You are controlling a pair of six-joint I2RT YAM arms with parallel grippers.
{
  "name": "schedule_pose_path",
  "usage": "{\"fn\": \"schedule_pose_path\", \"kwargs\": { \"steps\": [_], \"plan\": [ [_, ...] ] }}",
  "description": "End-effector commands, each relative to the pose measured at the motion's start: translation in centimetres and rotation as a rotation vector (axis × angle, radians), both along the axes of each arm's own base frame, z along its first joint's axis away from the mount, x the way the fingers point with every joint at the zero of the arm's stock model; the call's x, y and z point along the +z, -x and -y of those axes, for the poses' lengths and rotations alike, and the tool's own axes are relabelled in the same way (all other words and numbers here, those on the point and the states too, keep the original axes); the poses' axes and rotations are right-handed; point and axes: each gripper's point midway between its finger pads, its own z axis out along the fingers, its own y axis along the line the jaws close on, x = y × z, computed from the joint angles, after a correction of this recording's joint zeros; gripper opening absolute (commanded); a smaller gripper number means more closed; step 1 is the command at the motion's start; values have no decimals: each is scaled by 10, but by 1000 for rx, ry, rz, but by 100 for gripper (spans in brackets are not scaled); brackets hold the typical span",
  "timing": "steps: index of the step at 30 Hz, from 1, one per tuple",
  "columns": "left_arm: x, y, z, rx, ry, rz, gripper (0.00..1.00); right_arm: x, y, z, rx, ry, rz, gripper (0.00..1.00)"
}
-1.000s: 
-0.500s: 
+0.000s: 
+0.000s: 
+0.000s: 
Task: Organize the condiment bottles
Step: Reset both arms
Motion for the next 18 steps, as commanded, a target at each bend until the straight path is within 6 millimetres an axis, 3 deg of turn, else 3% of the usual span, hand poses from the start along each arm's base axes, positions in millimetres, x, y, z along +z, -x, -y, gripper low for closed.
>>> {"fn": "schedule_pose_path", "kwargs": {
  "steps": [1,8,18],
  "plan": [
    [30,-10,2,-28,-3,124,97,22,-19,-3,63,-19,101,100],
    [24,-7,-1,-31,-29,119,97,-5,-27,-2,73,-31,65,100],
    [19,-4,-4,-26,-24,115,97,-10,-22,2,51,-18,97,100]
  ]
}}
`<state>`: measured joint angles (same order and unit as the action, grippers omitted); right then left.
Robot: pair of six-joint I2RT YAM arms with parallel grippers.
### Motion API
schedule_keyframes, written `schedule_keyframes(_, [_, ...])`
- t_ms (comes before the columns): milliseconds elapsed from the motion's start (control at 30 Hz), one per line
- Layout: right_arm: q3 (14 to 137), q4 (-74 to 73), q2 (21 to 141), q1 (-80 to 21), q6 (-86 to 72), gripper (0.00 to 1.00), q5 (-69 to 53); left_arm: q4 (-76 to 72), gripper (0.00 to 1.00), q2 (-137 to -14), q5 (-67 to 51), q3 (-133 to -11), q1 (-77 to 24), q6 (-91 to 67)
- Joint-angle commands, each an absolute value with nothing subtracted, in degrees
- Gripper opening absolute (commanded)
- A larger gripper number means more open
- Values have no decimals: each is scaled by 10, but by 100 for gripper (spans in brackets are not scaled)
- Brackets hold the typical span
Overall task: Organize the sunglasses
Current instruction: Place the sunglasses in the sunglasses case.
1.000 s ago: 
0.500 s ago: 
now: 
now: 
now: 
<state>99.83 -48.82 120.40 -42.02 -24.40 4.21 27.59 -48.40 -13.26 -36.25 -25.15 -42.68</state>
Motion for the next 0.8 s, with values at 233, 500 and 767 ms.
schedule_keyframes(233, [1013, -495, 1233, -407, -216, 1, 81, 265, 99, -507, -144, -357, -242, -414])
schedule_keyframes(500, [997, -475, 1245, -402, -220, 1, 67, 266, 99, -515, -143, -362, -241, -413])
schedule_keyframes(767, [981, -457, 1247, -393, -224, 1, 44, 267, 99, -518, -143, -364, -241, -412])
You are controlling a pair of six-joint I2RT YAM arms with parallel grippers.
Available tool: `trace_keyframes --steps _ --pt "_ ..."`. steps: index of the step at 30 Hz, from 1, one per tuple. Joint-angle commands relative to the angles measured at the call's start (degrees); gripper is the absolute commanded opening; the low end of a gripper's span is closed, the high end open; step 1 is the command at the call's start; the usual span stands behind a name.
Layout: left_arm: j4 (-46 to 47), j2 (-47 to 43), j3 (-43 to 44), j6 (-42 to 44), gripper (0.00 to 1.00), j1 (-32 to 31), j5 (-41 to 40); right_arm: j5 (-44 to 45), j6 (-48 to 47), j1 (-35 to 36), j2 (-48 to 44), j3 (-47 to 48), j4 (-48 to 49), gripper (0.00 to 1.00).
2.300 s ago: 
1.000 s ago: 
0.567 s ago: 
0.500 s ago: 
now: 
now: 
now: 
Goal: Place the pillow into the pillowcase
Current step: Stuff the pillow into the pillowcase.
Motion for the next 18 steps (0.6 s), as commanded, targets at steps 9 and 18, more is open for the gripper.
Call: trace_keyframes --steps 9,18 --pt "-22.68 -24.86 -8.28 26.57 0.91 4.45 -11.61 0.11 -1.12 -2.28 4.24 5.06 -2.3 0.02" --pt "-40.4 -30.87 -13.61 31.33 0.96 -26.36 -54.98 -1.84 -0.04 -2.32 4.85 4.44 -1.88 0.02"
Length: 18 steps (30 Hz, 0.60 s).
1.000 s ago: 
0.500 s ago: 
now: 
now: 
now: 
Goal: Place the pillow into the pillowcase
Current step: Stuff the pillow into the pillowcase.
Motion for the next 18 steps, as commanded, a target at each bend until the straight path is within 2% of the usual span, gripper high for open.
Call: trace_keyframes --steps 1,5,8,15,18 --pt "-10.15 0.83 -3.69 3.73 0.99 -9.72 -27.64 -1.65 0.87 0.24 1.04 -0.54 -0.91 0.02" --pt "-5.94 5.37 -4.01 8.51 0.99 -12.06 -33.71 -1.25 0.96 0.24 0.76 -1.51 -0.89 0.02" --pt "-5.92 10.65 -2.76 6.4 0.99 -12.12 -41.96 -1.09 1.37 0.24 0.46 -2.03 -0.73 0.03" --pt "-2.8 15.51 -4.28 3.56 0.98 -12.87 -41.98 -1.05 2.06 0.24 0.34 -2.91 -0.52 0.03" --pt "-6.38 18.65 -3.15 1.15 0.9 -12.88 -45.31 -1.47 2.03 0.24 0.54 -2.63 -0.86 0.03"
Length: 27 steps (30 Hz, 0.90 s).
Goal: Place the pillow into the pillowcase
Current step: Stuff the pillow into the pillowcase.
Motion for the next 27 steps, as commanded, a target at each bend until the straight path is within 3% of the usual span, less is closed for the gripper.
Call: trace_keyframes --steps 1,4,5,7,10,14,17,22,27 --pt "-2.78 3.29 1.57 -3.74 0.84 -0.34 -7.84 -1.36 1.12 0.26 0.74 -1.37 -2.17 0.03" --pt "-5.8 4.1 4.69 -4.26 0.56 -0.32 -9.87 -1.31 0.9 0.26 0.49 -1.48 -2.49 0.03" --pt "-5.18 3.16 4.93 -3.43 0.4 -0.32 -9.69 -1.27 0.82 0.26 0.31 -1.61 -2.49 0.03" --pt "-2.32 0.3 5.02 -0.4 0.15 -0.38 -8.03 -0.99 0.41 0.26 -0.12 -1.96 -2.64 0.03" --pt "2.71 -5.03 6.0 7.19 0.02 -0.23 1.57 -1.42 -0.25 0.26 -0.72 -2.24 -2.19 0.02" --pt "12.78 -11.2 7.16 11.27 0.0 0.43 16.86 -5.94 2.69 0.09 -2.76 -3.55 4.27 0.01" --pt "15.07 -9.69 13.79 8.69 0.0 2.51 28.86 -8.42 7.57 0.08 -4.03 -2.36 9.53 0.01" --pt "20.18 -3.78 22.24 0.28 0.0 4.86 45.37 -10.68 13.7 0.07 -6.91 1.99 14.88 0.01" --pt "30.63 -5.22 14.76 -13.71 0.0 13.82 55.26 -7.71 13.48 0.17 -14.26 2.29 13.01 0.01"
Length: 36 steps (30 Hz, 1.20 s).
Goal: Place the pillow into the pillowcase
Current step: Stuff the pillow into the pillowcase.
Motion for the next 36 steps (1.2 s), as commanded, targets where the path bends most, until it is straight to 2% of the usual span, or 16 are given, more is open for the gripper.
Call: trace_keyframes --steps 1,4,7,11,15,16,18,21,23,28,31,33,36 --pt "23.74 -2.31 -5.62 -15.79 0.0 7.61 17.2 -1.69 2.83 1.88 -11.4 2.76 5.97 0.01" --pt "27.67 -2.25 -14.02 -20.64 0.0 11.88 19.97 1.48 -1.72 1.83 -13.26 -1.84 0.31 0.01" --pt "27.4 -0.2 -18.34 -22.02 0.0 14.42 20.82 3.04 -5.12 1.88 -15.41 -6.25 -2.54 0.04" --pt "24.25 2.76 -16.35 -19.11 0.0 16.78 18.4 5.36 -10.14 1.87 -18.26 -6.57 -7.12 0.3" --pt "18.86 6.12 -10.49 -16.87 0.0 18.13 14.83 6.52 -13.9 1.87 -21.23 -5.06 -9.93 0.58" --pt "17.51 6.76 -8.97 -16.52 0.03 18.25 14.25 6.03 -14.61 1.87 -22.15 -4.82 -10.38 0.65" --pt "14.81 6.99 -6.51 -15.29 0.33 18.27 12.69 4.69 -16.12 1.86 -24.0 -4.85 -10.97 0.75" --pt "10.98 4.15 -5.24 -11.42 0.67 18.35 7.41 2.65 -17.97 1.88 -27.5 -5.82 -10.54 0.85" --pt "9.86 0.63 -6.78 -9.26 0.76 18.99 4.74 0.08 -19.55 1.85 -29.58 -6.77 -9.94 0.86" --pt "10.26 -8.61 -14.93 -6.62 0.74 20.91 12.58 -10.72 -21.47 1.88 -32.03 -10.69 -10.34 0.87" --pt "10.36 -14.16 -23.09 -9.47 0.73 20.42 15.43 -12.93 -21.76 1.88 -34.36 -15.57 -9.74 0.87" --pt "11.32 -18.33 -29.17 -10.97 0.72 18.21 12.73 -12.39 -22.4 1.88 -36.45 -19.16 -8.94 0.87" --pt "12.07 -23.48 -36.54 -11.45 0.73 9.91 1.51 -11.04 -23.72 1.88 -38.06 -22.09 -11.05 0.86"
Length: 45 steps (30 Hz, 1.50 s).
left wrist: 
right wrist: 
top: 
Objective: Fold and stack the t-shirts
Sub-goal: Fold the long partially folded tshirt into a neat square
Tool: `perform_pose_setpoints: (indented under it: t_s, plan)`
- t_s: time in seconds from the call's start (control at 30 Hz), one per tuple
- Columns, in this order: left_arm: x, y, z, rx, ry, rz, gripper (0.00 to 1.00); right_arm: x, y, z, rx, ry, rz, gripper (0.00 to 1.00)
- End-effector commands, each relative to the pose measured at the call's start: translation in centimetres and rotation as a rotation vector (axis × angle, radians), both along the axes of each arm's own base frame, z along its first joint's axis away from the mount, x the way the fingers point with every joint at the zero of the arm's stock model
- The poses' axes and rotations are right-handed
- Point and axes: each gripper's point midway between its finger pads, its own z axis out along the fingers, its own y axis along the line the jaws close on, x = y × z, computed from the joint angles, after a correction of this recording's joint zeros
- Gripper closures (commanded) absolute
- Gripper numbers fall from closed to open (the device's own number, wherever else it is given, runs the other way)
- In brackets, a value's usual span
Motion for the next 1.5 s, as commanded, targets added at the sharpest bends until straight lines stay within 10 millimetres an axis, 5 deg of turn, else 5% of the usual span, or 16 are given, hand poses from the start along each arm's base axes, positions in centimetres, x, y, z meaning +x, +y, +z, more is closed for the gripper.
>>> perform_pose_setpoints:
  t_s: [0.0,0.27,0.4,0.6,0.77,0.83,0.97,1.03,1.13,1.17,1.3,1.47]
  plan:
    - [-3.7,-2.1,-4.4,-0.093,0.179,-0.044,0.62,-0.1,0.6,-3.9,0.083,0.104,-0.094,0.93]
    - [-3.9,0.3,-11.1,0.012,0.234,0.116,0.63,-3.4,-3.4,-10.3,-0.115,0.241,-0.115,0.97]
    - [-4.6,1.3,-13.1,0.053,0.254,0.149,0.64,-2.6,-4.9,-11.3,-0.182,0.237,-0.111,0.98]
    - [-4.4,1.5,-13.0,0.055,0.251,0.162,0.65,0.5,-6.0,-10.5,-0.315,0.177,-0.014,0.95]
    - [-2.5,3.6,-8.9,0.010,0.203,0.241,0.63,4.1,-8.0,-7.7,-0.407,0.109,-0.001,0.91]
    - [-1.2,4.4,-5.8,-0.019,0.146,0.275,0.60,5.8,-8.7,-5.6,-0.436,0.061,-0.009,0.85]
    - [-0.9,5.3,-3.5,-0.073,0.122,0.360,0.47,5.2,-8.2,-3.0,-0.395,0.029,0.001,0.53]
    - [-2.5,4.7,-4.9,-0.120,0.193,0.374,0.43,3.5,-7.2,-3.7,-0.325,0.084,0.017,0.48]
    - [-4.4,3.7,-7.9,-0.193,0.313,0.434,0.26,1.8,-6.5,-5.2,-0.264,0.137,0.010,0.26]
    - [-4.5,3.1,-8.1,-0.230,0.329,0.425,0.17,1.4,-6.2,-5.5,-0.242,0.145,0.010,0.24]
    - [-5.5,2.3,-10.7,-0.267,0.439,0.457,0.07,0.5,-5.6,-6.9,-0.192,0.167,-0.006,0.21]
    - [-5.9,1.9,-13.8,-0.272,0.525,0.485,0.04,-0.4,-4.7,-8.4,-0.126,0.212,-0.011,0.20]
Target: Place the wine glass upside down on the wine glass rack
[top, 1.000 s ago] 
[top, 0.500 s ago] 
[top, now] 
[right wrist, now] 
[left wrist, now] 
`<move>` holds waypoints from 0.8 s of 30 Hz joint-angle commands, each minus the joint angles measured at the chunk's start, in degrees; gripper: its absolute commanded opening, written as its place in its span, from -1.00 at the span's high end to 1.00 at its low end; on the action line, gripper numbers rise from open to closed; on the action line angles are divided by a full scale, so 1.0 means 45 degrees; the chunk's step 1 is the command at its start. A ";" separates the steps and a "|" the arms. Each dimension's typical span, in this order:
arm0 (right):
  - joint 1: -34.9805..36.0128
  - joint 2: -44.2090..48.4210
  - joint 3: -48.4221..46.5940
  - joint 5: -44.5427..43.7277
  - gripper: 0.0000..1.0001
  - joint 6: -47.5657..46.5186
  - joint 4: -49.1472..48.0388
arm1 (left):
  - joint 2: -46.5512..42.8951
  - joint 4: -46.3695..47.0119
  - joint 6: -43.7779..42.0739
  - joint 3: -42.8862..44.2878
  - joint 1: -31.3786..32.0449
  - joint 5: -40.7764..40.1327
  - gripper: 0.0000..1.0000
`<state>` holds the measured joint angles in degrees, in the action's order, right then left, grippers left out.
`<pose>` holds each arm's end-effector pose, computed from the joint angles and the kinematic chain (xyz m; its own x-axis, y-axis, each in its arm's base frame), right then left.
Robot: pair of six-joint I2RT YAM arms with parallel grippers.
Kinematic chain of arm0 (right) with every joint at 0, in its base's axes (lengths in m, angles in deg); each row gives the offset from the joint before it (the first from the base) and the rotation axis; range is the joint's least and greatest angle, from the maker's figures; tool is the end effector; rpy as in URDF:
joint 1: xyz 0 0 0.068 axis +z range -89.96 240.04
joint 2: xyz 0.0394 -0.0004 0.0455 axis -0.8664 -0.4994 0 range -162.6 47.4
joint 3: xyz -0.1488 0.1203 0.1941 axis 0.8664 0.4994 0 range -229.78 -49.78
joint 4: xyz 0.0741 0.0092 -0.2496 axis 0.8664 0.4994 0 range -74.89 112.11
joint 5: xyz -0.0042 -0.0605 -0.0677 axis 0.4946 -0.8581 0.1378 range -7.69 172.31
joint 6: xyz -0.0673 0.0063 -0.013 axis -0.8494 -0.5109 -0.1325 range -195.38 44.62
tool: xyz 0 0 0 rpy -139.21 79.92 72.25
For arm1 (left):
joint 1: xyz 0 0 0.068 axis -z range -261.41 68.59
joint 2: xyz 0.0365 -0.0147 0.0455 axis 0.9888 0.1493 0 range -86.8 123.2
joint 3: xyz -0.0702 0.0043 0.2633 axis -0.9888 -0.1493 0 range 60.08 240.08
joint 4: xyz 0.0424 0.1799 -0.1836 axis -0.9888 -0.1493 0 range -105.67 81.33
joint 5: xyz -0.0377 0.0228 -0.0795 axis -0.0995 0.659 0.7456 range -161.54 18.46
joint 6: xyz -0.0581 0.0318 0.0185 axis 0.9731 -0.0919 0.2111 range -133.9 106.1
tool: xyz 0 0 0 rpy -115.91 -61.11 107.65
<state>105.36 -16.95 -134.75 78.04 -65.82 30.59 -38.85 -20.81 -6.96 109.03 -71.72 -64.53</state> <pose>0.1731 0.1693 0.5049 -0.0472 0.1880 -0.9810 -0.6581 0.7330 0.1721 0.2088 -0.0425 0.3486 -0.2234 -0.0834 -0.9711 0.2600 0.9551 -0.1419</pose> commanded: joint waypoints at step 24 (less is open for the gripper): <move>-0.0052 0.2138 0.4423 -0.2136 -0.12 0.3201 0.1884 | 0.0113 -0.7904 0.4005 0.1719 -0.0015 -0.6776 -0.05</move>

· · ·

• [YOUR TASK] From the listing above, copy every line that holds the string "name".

• [RESPONSE AREA]
  "name": "schedule_pose_path",
Available tool: `trace_keyframes --steps _ --pt "_ ..."`. steps: index of the step at 30 Hz, from 1, one per tuple. Joint-angle commands relative to the angles measured at the call's start (degrees); gripper is the absolute commanded opening; the low end of a gripper's span is closed, the high end open; step 1 is the command at the call's start; the usual span stands behind a name.

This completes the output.